Vivaldi : « Le PS mine la position du Premier ministre »
La semaine dernière, le politologue Carl Devos (Université de Gand) déclarait lors d’une interview à notre confrère de Knack que le président du PS Paul Magnette avait tendance à jouer le rôle de Premier ministre de l’ombre au sein du gouvernement De Croo, à l’instar de Bart De Wever dans le gouvernement Michel. Il revient sur ces propos pour Le Vif.
Le rôle de Paul Magnette dans ce gouvernement est-il comparable à celui de Bart De Wever?
Carl Devos : Cette image de Premier ministre de l’ombre est née sous le gouvernement Michel, lorsque Bart De Wever, le président du plus grand parti de ce gouvernement (NDLR : la N-VA), se comportait un peu comme le « patron » et se mêlait de la politique du gouvernement. La N-VA n’avait pas « livré » le Premier ministre de ce gouvernement, mais avait « laissé » le poste à Charles Michel, notamment pour permettre au MR d’entrer dans ce gouvernement comme seul parti francophone.
Aujourd’hui, le PS est plus grand parti du gouvernement, et c’est Paul Magnette qui a laissé le poste de Premier ministre à Alexander De Croo (Open VLD). Si Magnette avait voulu, il aurait été Premier ministre de ce gouvernement. Tout comme Bart De Wever à l’époque, Paul Magnette donne l’impression d’être parfois irrité par ce qui se passe au sein de la coalition Vivaldi.
Y a-t-il des différences entre leurs rôles ?
Paul Magnette a évidemment choisi de rester président du PS. En Belgique francophone, les socialistes subissent la pression de la FGTB, du PTB, d’Ecolo, et du MR. Les sondages pour le PS ne sont pas très positifs. Pour ces raisons, Paul Magnette s’est senti obligé à plusieurs reprises de revenir sur un accord conclu au sein de la Vivaldi. La dernière fois c’était à l’occasion de l’accord budgétaire, lorsqu’on a annoncé un accord sur la flexibilisation du travail dans le e-commerce et sur les sanctions pour les malades de longue durée. Quelques jours plus tard, Magnette a décrété qu’il n’y avait pas d’accord.
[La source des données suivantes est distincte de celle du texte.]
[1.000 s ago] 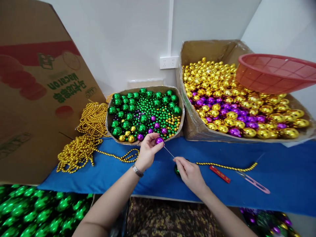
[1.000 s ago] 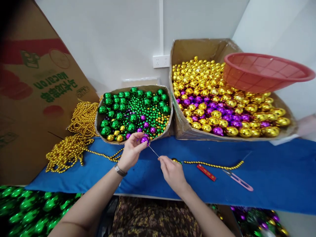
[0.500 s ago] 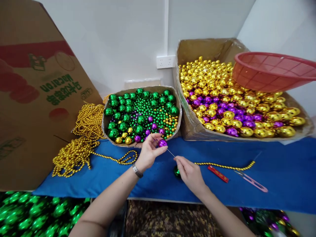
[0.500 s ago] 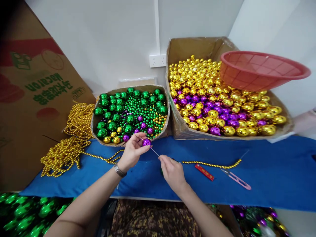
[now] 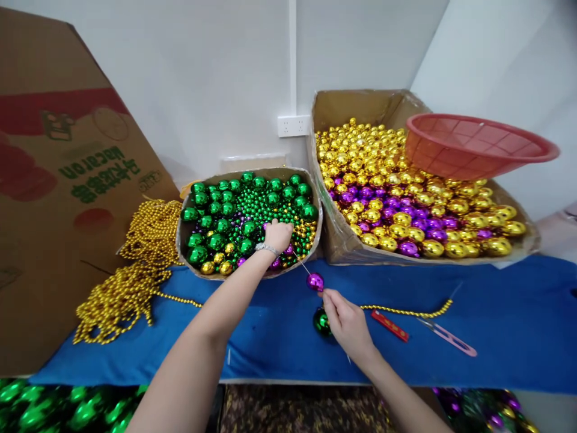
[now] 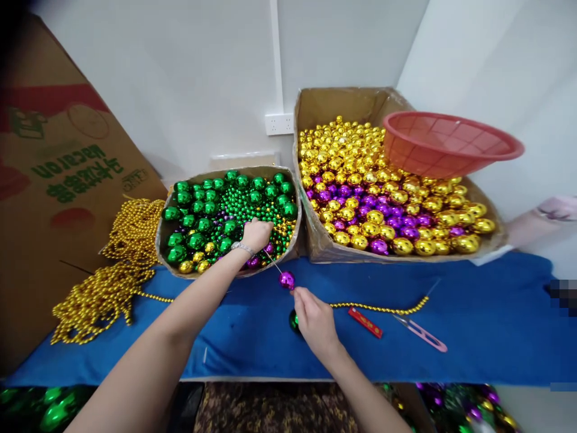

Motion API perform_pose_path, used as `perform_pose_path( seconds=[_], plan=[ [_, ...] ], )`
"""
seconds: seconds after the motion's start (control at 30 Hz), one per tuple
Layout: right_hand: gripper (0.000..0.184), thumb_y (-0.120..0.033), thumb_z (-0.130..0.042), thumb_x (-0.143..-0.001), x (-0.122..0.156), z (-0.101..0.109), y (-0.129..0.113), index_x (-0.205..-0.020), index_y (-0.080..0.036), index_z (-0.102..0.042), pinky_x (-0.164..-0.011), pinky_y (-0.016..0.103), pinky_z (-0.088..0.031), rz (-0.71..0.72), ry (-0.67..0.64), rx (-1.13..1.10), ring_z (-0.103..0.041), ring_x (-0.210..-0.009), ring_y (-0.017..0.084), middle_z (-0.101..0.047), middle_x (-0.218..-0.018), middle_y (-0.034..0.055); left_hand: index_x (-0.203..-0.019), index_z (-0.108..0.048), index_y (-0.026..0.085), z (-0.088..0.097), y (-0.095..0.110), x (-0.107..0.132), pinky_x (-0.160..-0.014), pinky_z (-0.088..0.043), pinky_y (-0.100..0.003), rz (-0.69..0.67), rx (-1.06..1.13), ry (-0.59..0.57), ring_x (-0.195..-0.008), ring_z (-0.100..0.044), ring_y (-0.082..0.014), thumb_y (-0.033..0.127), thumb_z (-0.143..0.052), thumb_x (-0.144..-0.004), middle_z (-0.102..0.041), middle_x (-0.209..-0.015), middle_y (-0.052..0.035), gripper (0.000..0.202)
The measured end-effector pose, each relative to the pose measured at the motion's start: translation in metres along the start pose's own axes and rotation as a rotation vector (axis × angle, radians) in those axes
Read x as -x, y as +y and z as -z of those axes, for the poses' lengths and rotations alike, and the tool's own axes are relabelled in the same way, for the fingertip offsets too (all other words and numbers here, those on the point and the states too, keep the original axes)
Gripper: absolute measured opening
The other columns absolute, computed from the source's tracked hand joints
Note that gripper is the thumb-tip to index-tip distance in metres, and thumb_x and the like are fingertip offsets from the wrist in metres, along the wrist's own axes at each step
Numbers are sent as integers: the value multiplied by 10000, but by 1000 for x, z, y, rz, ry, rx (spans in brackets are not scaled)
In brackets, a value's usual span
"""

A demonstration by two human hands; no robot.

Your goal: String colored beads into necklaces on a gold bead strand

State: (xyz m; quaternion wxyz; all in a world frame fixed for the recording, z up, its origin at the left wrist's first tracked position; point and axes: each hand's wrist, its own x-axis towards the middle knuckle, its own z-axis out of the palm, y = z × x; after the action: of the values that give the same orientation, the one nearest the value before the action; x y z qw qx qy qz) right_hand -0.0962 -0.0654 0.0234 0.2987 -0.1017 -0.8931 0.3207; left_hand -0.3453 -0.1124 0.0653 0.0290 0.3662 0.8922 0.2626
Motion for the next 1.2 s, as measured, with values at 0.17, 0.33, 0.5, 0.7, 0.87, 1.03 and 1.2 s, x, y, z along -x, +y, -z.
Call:
perform_pose_path(
  seconds=[0.17, 0.33, 0.5, 0.7, 0.87, 1.03, 1.2],
  plan=[
    [215, -227, -365, -944, -1, -3, 1, -924, -203, -579, -724, 243, -527, 11, 2, 1, -695, -786, 167, -720, -861, 48, -687, -634, 176, -1, -7, -4, -880, -313, -458, 35, 17, -24, -1067, -456, -344, 112, -647, -680, -655, -833, -143, 66],
    [211, -230, -370, -941, -1, -3, -3, -915, -207, -578, -710, 241, -528, 4, 4, 6, -697, -785, 169, -723, -862, 47, -698, -648, 176, 5, -4, -2, -830, -363, -399, 88, 167, 30, -1015, -504, -321, 130, -669, -653, -656, -781, -121, 68],
    [217, -246, -373, -943, 1, 4, -4, -926, -207, -586, -708, 243, -529, 0, 14, 13, -696, -751, 170, -720, -843, 51, -945, -669, 192, 23, -4, 33, -627, -413, -277, 133, 505, 62, -737, -591, -191, 292, -566, -776, -659, -753, -57, 221],
    [231, -229, -365, -945, 1, 1, -6, -927, -200, -593, -699, 235, -520, 46, -32, 24, -688, -756, 158, -713, -862, 48, -922, -664, 159, 32, -8, 94, -535, -408, -207, 388, 1456, -85, -622, -591, -116, 275, -710, -673, -656, -736, -46, 278],
    [258, -239, -348, -952, 4, -5, -9, -937, -193, -601, -694, 244, -518, 92, -65, 64, -681, -741, 160, -708, -848, 59, -915, -656, 153, 31, -7, 115, -559, -435, -208, 434, 1566, -103, -615, -592, -107, 271, -704, -707, -648, -700, -33, 244],
    [273, -234, -348, -948, 7, -7, -9, -946, -194, -617, -715, 246, -525, 114, -64, 101, -683, -751, 162, -710, -869, 63, -897, -657, 157, 34, -5, 123, -537, -418, -196, 406, 1540, -80, -619, -587, -100, 278, -723, -706, -642, -702, -23, 236],
    [291, -238, -337, -953, 9, -8, -7, -947, -195, -625, -710, 249, -526, 127, -57, 138, -684, -755, 165, -712, -871, 69, -900, -664, 170, 34, -3, 128, -529, -420, -193, 360, 1421, -10, -646, -590, -103, 298, -744, -679, -634, -735, -12, 268]
  ],
)
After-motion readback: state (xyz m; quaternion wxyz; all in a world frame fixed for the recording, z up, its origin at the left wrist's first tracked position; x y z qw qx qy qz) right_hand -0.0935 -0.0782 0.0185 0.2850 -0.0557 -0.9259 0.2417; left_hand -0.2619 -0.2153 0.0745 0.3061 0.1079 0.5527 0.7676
La semaine dernière, il est également revenu sur l’accord au sujet de l’obligation vaccinale pour le personnel soignant. Cela indique que le président du plus grand parti francophone de ce gouvernement souhaite exercer une grande influence sur le gouvernement De Croo. Et c’est ce n’est guère surprenant, parce que c’est ce qu’il avait annoncé. L’été dernier, Paul Magnette et Pierre-Yves Dermagne soulignaient que pour eux, la Vivaldi était un gouvernement de gauche et qu’ils voulaient peser sur la politique du gouvernement. C’était une chronique d’une politique annoncée : l’imposition des idées de la gauche.
Paul Magnette sape-t-il la position du Premier ministre Alexander De Croo ?
Au fond, le président du plus grand parti dit au chef du gouvernement : ‘Non, non, cher Premier ministre, ce n’est pas ce que nous avons convenu’. Et le ministre de l’Economie et du Travail Pierre-Yves Dermagne, doit alors confirmer les propos de son président. Ainsi, mardi, ce dernier, Dermagne a nuancé l’accord de la Vivaldi sur l’obligation vaccinale. A nouveau le PS est donc revenu sur un accord du Premier ministre. Chaque fois, il mine un peu la position du Premier ministre. J’ai le sentiment que le PS est un peu mal à l’aise dans ce gouvernement dans le sens qu’il est le plus grand parti, et qu’il y a trop peu de politique PS. Et il faut que le Premier ministre en tienne compte.
Craignez-vous que ces crises mènent à une chute du gouvernement ?
Rappelez-vous ce qu’a fait la N-VA en 2018. Le problème principal, c’était un clash entre Charles Michel et Bart De Wever. Charles Michel n’était pas suffisamment Premier ministre. Il représentait le MR, et la N-VA cherchait une raison pour faire tomber le gouvernement. Personne n’aurait cru que la coalition de rêve de Bart De Wever allait tomber sur une question telle que le pacte de Marrakech.
Aujourd’hui, je ne pense pas que le gouvernement De Croo tombera, cela me semble très improbable, et ce serait terrible, mais cela s’est déjà produit dans le passé. Mais il ne faut pas qu’il continue comme aujourd’hui. Qu’est-ce qu’il attend pour aborder tous les grands thèmes : les pensions, la réforme de la fiscalité, le marché de l’emploi, le marché de l’énergie, etc. Il faudra en discuter tôt ou tard, et là la situation risque de se corser. C’est l’avant-dernière année politique où ce gouvernement peut agir, car l’année 2023-2024 est perdue (NLDR : il y aura des élections fédérales en 2024).